Durante el día hace un calor insoportable; unos 44 grados. Me sorprende a mí la capacidad humana para abrasarse al sol, de ahí deriva los croissant que pueden observarse en las playas, para todos los gustos: más hechos, menos hechos. Me refiero al típico musculitos que se abrasa en la hamaca y que a mí más que encenderme me produce escalofríos por el horror que se produce en la piel a expensas de un sol que no da tregua ni un solo día, hace meses que no llueve aquí, pero el agua no escasea. La toalla y la sombrilla no se lleva. Una acude a la playa, pública o privada, generalmente sucede lo segundo, por la cantidad de hoteles construidos prácticamente a la orilla del mar, que creo yo, vulnera la sensatez humana, más allá de una posible Ley de Costas, que no sé si la habrá o no, pero en caso de que la haya es también fallida, y ocupa una hamaca que pertenece al hotel o a la cafetería con la correspondiente sombrilla.

Siguiendo la línea del carril de bicis se llega a Marmaris/ Içmeler. J.M

Siguiendo la línea del carril de bicis se llega a Marmaris/ Içmeler. J.M

El mar es profundamente claro, precioso, me da la sensación que tiene más sal que el cantábrico, se observa el fondo, y apenas hay olas. Lo rodean unas montañas altas, de poco verdor, pero muy bonitas también, una de ellas se llama Paradise, según me informaron. El alivio del día comienza a las 19:00 de la tarde: el sol se tranquiliza, se levanta un poco de brisa y las hamacas empiezan a recogerse. Los turistas cenan entonces, yo lo hago más tarde, a mi ritmo, después acuden a tomar algo o a ver un concierto en directo.
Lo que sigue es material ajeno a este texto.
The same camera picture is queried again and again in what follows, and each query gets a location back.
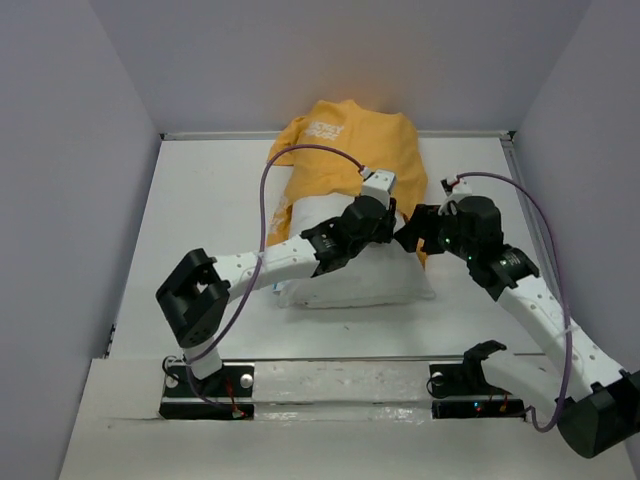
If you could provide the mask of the white pillow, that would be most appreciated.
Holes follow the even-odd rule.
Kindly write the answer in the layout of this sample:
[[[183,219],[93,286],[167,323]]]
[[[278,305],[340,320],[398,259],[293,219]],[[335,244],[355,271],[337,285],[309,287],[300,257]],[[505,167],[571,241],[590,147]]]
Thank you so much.
[[[281,308],[309,309],[407,304],[435,297],[418,256],[395,241],[368,245],[345,267],[312,278],[287,281],[277,295]]]

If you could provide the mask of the yellow orange pillowcase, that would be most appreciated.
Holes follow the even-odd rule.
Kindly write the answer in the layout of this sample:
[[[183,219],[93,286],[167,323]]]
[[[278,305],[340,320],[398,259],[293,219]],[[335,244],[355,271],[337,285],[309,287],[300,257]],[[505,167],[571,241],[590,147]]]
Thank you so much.
[[[367,110],[353,100],[318,101],[293,119],[277,136],[267,157],[268,169],[292,169],[275,213],[263,221],[261,243],[272,246],[289,238],[293,207],[309,197],[361,192],[359,172],[386,170],[395,174],[392,197],[396,213],[409,219],[424,200],[428,176],[418,133],[402,113]]]

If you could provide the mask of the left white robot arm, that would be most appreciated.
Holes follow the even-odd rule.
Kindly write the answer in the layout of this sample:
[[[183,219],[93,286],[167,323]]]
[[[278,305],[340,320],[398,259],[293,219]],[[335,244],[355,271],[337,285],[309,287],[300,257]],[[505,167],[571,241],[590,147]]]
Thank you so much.
[[[221,383],[217,332],[227,305],[279,282],[311,279],[347,265],[371,243],[393,239],[396,200],[361,195],[343,213],[263,252],[210,257],[189,251],[155,294],[189,368],[186,381],[209,395]]]

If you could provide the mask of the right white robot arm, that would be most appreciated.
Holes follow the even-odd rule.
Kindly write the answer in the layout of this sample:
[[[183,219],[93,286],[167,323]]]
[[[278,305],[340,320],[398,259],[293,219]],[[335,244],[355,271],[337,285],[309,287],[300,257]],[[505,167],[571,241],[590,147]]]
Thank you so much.
[[[419,205],[395,235],[402,247],[465,261],[472,280],[511,315],[553,364],[519,361],[497,340],[465,351],[449,380],[507,391],[554,420],[568,446],[591,459],[639,431],[639,375],[601,350],[551,292],[535,263],[504,241],[494,202],[471,195],[452,208]]]

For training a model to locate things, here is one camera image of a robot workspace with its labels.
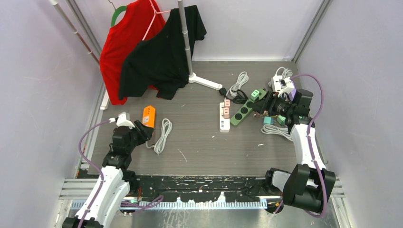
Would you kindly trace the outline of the white power strip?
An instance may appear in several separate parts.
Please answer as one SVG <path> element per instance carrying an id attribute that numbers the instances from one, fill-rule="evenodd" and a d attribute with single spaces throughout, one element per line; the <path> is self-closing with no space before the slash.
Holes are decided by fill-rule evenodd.
<path id="1" fill-rule="evenodd" d="M 221 133 L 228 133 L 230 131 L 230 115 L 228 118 L 223 116 L 224 103 L 219 104 L 219 130 Z"/>
<path id="2" fill-rule="evenodd" d="M 273 91 L 278 91 L 282 89 L 282 76 L 275 75 L 271 78 L 271 88 Z"/>

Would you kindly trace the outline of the pink plug adapter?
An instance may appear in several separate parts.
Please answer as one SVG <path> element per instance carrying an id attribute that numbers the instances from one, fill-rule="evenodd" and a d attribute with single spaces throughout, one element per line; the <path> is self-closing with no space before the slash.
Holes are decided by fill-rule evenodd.
<path id="1" fill-rule="evenodd" d="M 224 108 L 223 108 L 223 116 L 224 116 L 225 118 L 228 118 L 229 115 L 230 115 L 230 109 L 229 109 L 228 107 L 224 107 Z"/>
<path id="2" fill-rule="evenodd" d="M 231 104 L 231 100 L 229 100 L 229 99 L 224 99 L 224 107 L 230 107 L 230 104 Z"/>

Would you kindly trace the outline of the orange power strip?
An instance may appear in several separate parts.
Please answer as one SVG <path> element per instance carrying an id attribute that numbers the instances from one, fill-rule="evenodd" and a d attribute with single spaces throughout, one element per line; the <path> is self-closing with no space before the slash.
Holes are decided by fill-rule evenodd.
<path id="1" fill-rule="evenodd" d="M 143 109 L 143 118 L 142 118 L 142 124 L 154 128 L 155 126 L 155 108 L 151 105 L 145 107 Z"/>

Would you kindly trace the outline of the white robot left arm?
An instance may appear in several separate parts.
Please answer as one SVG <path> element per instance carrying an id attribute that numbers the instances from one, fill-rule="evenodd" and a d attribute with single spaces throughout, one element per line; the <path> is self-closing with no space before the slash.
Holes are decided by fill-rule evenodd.
<path id="1" fill-rule="evenodd" d="M 65 218 L 64 228 L 108 228 L 119 210 L 124 197 L 138 192 L 139 184 L 134 171 L 128 170 L 131 153 L 136 146 L 151 139 L 152 127 L 139 120 L 119 124 L 113 131 L 109 152 L 97 168 L 98 180 L 87 200 L 74 217 Z"/>

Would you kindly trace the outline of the teal plug adapter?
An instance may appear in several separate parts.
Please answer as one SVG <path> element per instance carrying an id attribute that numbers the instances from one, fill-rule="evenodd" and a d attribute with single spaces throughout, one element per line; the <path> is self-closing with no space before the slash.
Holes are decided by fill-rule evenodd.
<path id="1" fill-rule="evenodd" d="M 265 116 L 263 119 L 263 124 L 264 125 L 267 125 L 267 124 L 273 125 L 274 124 L 273 117 Z"/>

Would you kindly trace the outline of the dark green power strip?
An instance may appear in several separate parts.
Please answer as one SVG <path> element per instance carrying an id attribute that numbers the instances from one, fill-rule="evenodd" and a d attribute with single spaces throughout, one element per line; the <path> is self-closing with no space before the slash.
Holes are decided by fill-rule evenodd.
<path id="1" fill-rule="evenodd" d="M 260 100 L 266 93 L 267 90 L 265 88 L 263 89 L 258 89 L 260 92 L 259 97 L 256 100 L 251 100 L 250 96 L 246 99 L 246 94 L 238 89 L 237 92 L 237 96 L 240 98 L 244 98 L 243 101 L 243 106 L 230 118 L 230 124 L 234 127 L 238 127 L 240 125 L 240 123 L 246 119 L 246 117 L 248 117 L 251 112 L 253 111 L 252 108 L 250 107 L 250 105 L 255 102 Z"/>

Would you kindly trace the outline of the pink plug adapter strip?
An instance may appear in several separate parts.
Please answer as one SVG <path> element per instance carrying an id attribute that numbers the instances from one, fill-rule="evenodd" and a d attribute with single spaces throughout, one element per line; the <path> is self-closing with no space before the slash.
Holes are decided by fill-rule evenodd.
<path id="1" fill-rule="evenodd" d="M 255 117 L 255 118 L 261 118 L 261 117 L 264 117 L 264 116 L 266 116 L 265 113 L 260 114 L 260 113 L 256 112 L 253 117 Z"/>

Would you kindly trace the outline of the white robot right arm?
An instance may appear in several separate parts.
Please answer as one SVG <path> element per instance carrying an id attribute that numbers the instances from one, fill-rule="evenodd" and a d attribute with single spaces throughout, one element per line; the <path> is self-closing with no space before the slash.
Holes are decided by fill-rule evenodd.
<path id="1" fill-rule="evenodd" d="M 292 172 L 271 168 L 266 173 L 265 192 L 276 195 L 280 191 L 282 194 L 281 202 L 267 206 L 267 212 L 273 215 L 281 212 L 285 205 L 302 209 L 316 218 L 326 213 L 336 175 L 327 170 L 319 155 L 315 119 L 309 117 L 312 98 L 312 92 L 298 89 L 292 101 L 280 97 L 277 92 L 268 92 L 249 104 L 259 114 L 285 117 L 296 152 L 297 164 Z"/>

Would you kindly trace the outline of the purple power strip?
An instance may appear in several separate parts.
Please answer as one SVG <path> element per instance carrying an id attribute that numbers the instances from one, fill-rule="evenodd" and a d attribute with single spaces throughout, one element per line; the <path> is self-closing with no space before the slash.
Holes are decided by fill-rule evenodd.
<path id="1" fill-rule="evenodd" d="M 293 101 L 293 99 L 294 99 L 294 97 L 295 97 L 295 95 L 296 95 L 296 89 L 294 88 L 291 92 L 289 92 L 288 93 L 288 97 L 289 97 L 289 100 L 292 102 Z"/>

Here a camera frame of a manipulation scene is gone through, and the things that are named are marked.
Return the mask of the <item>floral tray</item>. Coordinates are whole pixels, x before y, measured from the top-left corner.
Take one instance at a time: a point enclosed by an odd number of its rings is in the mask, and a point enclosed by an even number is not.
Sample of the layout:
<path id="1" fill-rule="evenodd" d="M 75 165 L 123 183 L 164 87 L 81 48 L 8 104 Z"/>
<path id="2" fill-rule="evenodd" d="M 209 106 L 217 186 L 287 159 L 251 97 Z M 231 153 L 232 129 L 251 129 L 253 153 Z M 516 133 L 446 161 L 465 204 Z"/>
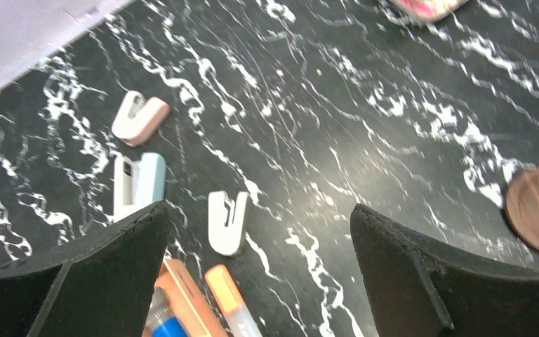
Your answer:
<path id="1" fill-rule="evenodd" d="M 412 20 L 428 24 L 452 14 L 468 0 L 391 0 L 390 2 Z"/>

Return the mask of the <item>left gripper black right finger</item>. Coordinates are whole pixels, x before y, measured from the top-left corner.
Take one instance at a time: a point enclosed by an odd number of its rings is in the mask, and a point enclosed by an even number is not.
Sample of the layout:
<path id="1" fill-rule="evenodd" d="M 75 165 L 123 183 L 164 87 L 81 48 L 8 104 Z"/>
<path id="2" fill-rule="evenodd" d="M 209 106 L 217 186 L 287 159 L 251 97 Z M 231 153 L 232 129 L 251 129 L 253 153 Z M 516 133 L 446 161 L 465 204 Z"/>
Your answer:
<path id="1" fill-rule="evenodd" d="M 539 270 L 475 255 L 363 204 L 350 233 L 380 336 L 539 336 Z"/>

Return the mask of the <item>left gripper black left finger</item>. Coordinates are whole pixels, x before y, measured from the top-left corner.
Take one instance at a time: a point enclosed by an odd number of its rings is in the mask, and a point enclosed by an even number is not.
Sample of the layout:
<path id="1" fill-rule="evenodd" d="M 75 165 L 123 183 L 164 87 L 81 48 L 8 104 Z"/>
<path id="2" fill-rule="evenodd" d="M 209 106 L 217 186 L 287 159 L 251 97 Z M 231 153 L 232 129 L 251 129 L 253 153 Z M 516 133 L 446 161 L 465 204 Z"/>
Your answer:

Me llama la atención la importancia de la música en directo en Turquía. Es muy común ver conciertos en los bares. Tengo la oportunidad de conocer el funcionamiento de un hotel cinco estrellas, conozco a los músicos que tocan a diario y a veces voy a verlos. Es divertido sentarse en una silla, beber una Efes (cerveza típica) y ver cómo las rusas bailan, con mi mayor respeto hacia los ritmos personales.

Me llama la atención haberme sorprendido de ver a una única chica con velo, una se acostumbra a ver a los turistas caminando por los paseos paralelos al mar en biquini o con ropas muy ligeras, y los cánticos del Imán apenas llegan, los tapan la música de los locales. Pienso entonces si los turistas conocen los problemas sociales del país. En el Bar Street se venden chupitos de absenta, tequila… todo de forma muy exagerada y los turistas se ponen hasta el culo, permitiéndome ser vulgar. Pienso en las personas que conozco aquí, el estado de aburrimiento general en el que viven, sin expectativas de futuro, arrasados psicológicamente porque creen que no han vencido en ese estallido social que ha tenido lugar en el país, pertenecen al polo opuesto al primer ministro Recep Tayyip Erdogán.

Sin embargo, en Içmeler más que en Marmaris, se respira encanto y serenidad, un lugar para reposar, el mar regenta la vida aquí y la brisa que lo acompaña, en especial a las noches, las estrellas brillan, la luna lo hace con mucho esplendor, me resulta a mí más luminosa que en otros lugares.